De regreso alcanza a los tres niños la lluvia. Más deprisa corren cuanto más próxima la villa. El golpe de la zancada oculta el golpe del agua sobre los pastos. Junto a la charca el viento levanta el trapo de lana. La caja de mimbre voltea marcando un rastro de huellas falsas sobre la orilla. Las restantes varas de esparto permanecen envueltas en el cuero. El niño de las botas sin cordones me buscó debajo de la bota. Sacó mi cuerpo del barro. Temblaba la mano como si le pesara la muerte que sostenía. Miró a los otros. Los tres comprobaron faltarles el refugio al que acudir. La soledad tampoco los acogió. Uno de los iguales recordaba qué lejos despertó la mañana. Sin avisar empezó a correr.
Coro: Al conocer la muerte comprueban que viven. Saberse en la vida les infunde nuevas preguntas. Cada certeza humana invade una causa natural. El conocimiento de nuestra propia existencia jamás afectó a los pájaros.
La tormenta se dispone en capas de irregulares densidades. Las capas ligeras deshacen los bordes. Las más sólidas concentran surcos oscuros. El viento encaja a través de ellos siguiendo la dirección del valle. Aunque la superficie tiembla la charca se agita desde su profundidad. Una ola le nace. Las que siguen invaden la orilla. El esparto resiste aún clavado en el barro. Los tres niños obedecieron al hundimiento de las nubes. Corrían como animales urgidos por salvar la vida. La lluvia les confirmó la urgencia de llegar a alguna parte. El campanario parecía marcar el único punto cardinal. Antes de penetrar la villa una primera capa de tormenta alcanzó la charca. El viento arrastra el retal de cuero. La caja de mimbre rueda. La detiene el barro a punto de entrar en la charca. La montaña se vela tras la lluvia verde. La villa recibe al viento como a un enemigo al que nada puede herir. Bajo el alero aún los empapaba lo vivido. Al niño de las botas sin cordones se le adelantaba el corazón. Nadie los vio lamentarse en voz baja. De su último pavor nada pudo lavarlos. La charca ocupa la orilla aunque nada vivo queda allí para dar cuenta. Al libro de los pájaros lo alcanza la crecida. Una primera lámina se empapa. Os cantaría qué pájaro se ahogó si mi sed lo consintiera.

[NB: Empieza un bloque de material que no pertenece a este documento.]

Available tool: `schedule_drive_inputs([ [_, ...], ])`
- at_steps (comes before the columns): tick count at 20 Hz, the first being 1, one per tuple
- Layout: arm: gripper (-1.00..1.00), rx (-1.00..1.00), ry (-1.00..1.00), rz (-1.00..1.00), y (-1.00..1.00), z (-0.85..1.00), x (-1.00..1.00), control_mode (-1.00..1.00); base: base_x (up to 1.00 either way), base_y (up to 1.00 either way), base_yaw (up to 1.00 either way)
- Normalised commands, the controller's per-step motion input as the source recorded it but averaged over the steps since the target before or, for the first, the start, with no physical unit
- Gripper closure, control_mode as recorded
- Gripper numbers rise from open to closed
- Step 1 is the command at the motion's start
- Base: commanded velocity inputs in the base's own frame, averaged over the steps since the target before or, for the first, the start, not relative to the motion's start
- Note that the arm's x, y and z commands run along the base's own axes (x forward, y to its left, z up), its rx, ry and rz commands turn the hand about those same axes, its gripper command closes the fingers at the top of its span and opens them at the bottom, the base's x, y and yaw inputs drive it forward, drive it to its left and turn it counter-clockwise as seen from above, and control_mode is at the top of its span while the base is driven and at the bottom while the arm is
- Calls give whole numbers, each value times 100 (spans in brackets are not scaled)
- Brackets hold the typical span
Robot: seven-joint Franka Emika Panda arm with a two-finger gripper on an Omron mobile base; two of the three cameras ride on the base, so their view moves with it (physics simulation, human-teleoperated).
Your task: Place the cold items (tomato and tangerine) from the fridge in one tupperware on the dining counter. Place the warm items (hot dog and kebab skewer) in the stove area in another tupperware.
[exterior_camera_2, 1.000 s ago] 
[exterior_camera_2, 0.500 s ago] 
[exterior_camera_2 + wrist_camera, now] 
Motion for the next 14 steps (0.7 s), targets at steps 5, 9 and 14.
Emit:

Si la lavandera pudiera beber en la lluvia.
Si pudiera anidar en la nube.
Donde el arroyo no salpica la pluma.
En la libertad del pájaro sin sed.
Al juego de los tres niños penetraba una admiración desprovista de lástima. Tampoco lo atraía la fidelidad al valle. Con colores de polvo y agua el libro de los pájaros pretendía imitar el deleite que la vida no concede. Ni una página cantaba las medidas que se habitan dentro de las jaulas.
Coro: El libro que traduce nuestro canto se torna fuente de revelación. El canto del pájaro se estima atributo de perfección. El intento de emularlo es tan antiguo como las palabras. Hombres con disfraces de plumas hablaron cantos indignos de nosotros. Hombres pájaros de colores innaturales. De uña chata. De patas calzadas. De cola sin giro. De alas rematadas en cinco dedos. Con el pico de madera apoyado sobre la frente.
Buscan la hierba alta para ocultarse. Callan la emoción mirándose. El niño de las botas sin cordones encadena los nombres escuchados en el libro. Cigüeña. Autillo. Esmerejón. Abejaruco. La corneja sobrevuela la charca. El reflejo del agua se parte en mitades durante un instante que sobrevive al vuelo. Antes de cansarlos la postura a los tres niños les viene un cantar. El bando de pardillos aparece en el cielo como una sombra de humo aparece. En el mismo golpe de cola el bando desciende. Toma la orilla donde el esparto ronda la charca. Como si la voz de la fatalidad los avisara. El valle no toma partido en esta decisión. El aviso los levanta antes de beber. El canto les impulsa el vuelo. El bando desaparece como una sombra de humo desaparece. La distancia repite el canto que los trajo. Todo calla después. Apartaría esta sed que me impide no desear el agua.